§ Exercise aim
Every line below between the one holding "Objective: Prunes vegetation" and the one holding "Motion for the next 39", inclusive, should be copied exactly, and no other line.

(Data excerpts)
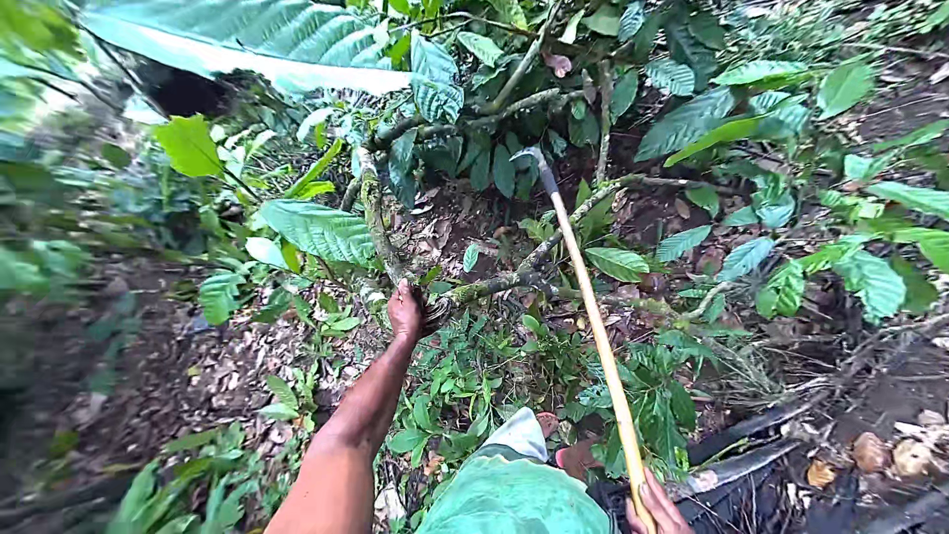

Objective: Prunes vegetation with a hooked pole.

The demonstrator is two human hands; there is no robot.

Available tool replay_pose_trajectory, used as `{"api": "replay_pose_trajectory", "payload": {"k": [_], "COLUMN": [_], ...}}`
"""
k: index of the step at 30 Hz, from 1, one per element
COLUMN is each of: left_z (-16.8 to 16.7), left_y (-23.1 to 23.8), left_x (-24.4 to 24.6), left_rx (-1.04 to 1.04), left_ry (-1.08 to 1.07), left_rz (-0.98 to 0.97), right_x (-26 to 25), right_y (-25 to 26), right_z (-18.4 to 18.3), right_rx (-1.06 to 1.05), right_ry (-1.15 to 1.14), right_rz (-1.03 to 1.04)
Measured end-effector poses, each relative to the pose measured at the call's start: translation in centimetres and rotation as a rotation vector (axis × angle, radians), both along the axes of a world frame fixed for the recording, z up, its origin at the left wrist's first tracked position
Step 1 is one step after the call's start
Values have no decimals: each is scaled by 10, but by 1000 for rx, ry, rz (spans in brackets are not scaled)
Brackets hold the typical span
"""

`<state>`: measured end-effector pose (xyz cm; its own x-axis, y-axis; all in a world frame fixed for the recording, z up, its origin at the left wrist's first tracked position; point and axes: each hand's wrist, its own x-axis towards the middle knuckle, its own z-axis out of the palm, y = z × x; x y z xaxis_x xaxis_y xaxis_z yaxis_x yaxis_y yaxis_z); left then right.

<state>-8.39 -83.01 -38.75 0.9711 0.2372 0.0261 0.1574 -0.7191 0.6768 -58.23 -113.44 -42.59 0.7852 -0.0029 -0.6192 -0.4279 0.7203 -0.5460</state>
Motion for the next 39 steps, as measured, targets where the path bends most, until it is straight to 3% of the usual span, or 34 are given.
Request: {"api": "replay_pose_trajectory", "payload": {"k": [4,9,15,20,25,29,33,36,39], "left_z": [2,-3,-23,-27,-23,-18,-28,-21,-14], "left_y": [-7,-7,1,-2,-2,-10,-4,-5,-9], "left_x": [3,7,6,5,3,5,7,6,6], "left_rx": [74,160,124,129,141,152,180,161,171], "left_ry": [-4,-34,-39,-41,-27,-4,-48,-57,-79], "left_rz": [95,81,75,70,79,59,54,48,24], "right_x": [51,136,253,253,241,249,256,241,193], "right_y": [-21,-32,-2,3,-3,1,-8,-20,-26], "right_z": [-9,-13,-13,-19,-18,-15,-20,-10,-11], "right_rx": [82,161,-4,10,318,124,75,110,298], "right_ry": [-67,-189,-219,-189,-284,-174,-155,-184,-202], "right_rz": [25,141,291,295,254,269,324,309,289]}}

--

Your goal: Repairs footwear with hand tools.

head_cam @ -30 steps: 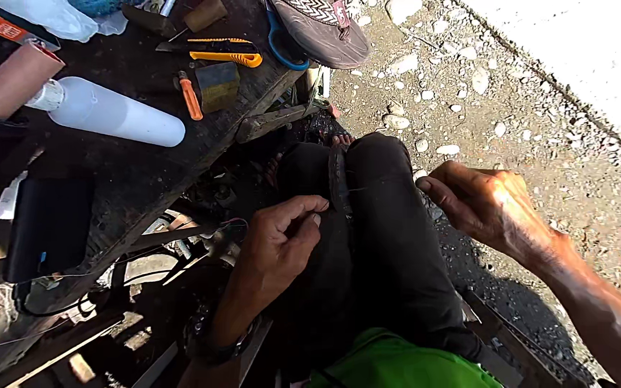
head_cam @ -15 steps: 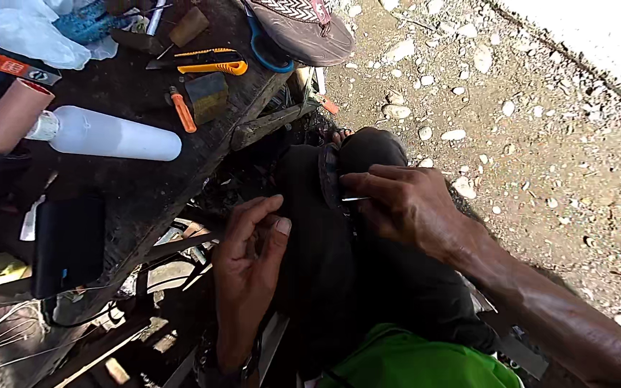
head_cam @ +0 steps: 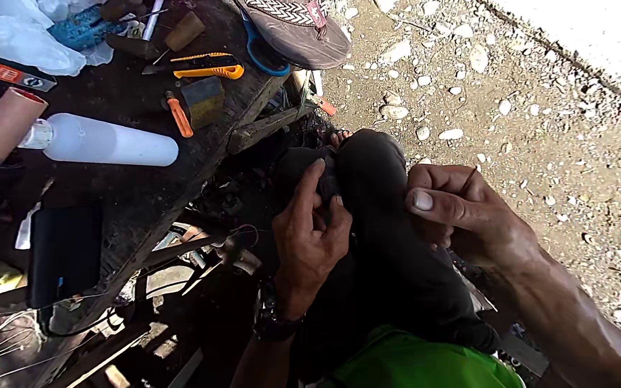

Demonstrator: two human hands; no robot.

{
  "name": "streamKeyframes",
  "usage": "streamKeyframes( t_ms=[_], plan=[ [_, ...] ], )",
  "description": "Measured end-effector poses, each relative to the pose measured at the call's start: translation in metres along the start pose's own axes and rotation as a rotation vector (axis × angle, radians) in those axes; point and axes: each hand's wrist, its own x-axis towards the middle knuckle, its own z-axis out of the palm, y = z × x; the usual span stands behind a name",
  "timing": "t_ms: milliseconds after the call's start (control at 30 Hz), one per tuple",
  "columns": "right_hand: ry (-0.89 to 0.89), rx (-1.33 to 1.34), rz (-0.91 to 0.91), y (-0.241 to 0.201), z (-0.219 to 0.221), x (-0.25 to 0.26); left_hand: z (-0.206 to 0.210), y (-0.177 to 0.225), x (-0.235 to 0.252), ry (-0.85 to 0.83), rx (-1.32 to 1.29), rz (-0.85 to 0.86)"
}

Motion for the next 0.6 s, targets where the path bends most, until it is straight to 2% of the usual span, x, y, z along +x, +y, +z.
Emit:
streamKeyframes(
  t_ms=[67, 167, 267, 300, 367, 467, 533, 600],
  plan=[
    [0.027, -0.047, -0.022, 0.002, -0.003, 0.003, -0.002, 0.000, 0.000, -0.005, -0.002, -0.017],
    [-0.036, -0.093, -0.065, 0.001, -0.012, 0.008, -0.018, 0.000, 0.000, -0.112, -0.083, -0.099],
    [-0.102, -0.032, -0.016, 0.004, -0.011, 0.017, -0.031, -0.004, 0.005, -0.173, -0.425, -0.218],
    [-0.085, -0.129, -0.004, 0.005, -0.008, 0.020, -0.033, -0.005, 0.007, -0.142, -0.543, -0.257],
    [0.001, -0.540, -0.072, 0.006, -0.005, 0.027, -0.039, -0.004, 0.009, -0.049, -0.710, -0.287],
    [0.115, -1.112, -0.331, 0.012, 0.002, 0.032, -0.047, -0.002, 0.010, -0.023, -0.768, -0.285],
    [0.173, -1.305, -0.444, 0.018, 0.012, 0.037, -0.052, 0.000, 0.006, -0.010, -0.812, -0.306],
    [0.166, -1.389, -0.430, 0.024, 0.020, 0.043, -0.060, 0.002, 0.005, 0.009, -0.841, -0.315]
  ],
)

§ Task result
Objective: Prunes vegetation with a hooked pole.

The demonstrator is two human hands; there is no robot.

Available tool replay_pose_trajectory, used as `{"api": "replay_pose_trajectory", "payload": {"k": [_], "COLUMN": [_], ...}}`
"""
k: index of the step at 30 Hz, from 1, one per element
COLUMN is each of: left_z (-16.8 to 16.7), left_y (-23.1 to 23.8), left_x (-24.4 to 24.6), left_rx (-1.04 to 1.04), left_ry (-1.08 to 1.07), left_rz (-0.98 to 0.97), right_x (-26 to 25), right_y (-25 to 26), right_z (-18.4 to 18.3), right_rx (-1.06 to 1.05), right_ry (-1.15 to 1.14), right_rz (-1.03 to 1.04)
Measured end-effector poses, each relative to the pose measured at the call's start: translation in centimetres and rotation as a rotation vector (axis × angle, radians), both along the axes of a world frame fixed for the recording, z up, its origin at the left wrist's first tracked position
Step 1 is one step after the call's start
Values have no decimals: each is scaled by 10, but by 1000 for rx, ry, rz (spans in brackets are not scaled)
Brackets hold the typical span
"""

`<state>`: measured end-effector pose (xyz cm; its own x-axis, y-axis; all in a world frame fixed for the recording, z up, its origin at the left wrist's first tracked position; point and axes: each hand's wrist, its own x-axis towards the middle knuckle, its own z-axis out of the palm, y = z × x; x y z xaxis_x xaxis_y xaxis_z yaxis_x yaxis_y yaxis_z); left then right.

<state>-8.39 -83.01 -38.75 0.9711 0.2372 0.0261 0.1574 -0.7191 0.6768 -58.23 -113.44 -42.59 0.7852 -0.0029 -0.6192 -0.4279 0.7203 -0.5460</state>
Motion for the next 39 steps, as measured, targets where the path bends most, until it is straight to 3% of the usual span, or 34 are given.

The answer has nothing more to it.